Swine flu was as elusive as WMD. The real threat is mad scientist syndrome Remember the warnings of 65,000 dead? Health chiefs should admit they were wrong – yet again – about a global pandemic by Simon Jenkins, The Guardian
Six months ago I reviewed the latest bit of terrorism to emerge from the government's Cobra bunker, courtesy of Alan Johnson, home secretary. Swine flu was allegedly ravaging the nation. The BBC was intoning nightly statistics on what "could" happen as "the deadly virus" took hold. The chief medical officer, Sir Liam Donaldson, bandied about any figure that came into his head, settling on "65,000 could die", peaking at 350 corpses a day.

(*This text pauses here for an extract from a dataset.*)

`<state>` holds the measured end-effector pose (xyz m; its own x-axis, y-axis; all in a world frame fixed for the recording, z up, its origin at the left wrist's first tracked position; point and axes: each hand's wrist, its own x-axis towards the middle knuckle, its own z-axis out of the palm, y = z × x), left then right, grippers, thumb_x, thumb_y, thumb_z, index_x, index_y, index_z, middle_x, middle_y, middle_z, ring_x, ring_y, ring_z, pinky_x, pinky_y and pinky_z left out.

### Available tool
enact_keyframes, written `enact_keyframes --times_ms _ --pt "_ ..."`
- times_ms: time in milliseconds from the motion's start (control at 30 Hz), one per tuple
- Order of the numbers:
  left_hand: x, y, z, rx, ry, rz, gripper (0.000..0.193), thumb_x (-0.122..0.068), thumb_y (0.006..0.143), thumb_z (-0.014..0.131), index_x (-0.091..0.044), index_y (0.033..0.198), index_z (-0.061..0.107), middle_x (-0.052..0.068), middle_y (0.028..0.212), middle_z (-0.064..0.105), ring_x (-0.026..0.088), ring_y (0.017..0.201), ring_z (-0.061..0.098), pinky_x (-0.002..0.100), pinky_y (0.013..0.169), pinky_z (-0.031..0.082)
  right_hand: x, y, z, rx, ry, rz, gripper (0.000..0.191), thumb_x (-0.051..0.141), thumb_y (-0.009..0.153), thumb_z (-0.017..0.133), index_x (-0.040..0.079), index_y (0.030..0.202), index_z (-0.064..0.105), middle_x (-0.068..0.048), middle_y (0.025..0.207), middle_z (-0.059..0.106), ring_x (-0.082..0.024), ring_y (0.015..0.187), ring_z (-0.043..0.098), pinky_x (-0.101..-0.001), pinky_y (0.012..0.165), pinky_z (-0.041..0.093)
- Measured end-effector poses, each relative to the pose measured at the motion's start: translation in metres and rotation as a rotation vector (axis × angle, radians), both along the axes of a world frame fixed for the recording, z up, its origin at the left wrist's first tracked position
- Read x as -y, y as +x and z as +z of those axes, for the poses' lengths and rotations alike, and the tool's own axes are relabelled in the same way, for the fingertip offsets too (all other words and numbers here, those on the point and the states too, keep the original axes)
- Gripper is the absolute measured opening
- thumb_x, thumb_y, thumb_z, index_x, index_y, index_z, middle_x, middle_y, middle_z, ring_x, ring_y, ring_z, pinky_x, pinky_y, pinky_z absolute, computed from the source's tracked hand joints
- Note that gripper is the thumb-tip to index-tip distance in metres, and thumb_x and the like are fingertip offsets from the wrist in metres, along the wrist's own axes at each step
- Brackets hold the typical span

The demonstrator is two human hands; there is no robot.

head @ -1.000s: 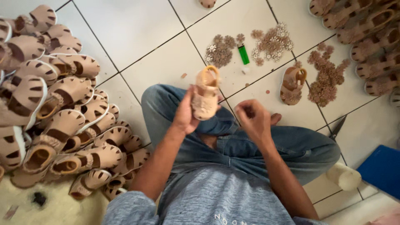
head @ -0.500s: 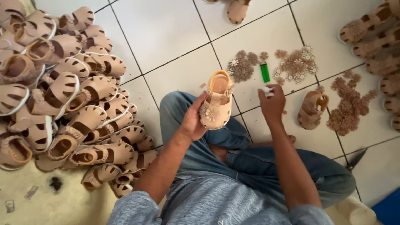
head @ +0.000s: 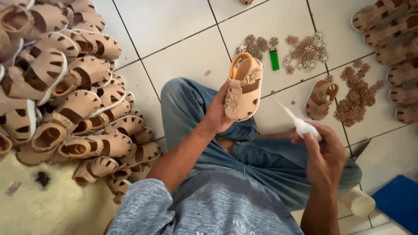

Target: The person sits on the floor and decorates children's sandals, squeezing glue from a small bottle onto the shoe upper and pressing a decorative flower appliqué onto the glued spot, working on one sandal at a time and setting finished sandals aside.

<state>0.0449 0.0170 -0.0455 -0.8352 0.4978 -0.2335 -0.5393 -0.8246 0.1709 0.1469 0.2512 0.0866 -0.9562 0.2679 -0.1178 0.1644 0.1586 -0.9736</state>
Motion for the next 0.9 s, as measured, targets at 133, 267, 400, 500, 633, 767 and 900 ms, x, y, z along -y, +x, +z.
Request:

Donaldson knew exactly what would happen. The media went berserk. The World Health Organisation declared a "six-level alert" so as to "prepare the world for an imminent attack". The happy-go-lucky virologist, John Oxford, said half the population could be infected, and that his lowest estimate was 6,000 dead.
The "Andromeda strain" was stalking the earth, and its first victims were clearly scientists. Drugs were frantically stockpiled and key workers identified as vital to be saved for humanity's future. Cobra alerted the army. Morgues were told to stand ready. The Green party blamed intensive pig farming. The Guardian listed "the top 10 plague books".
If anyone dared question this drivel, they were dismissed by Donaldson as "extremists". When people started reporting swine flu to be even milder than ordinary flu, he accused them of complacency and told them to "wait for next winter". He was already buying 32m masks and spending more than £1bn on Tamiflu and vaccines. Surgeries refused entry to those with flu symptoms, referring them to a government "hotline" where prescription drugs were ordered to be made available without examination or doctor's note. Who knows how many died of undiagnosed illness as a result? Lines were instantly jammed. It was pure, systematic government-induced panic – in which I accept that the media played its joyful part. Read more...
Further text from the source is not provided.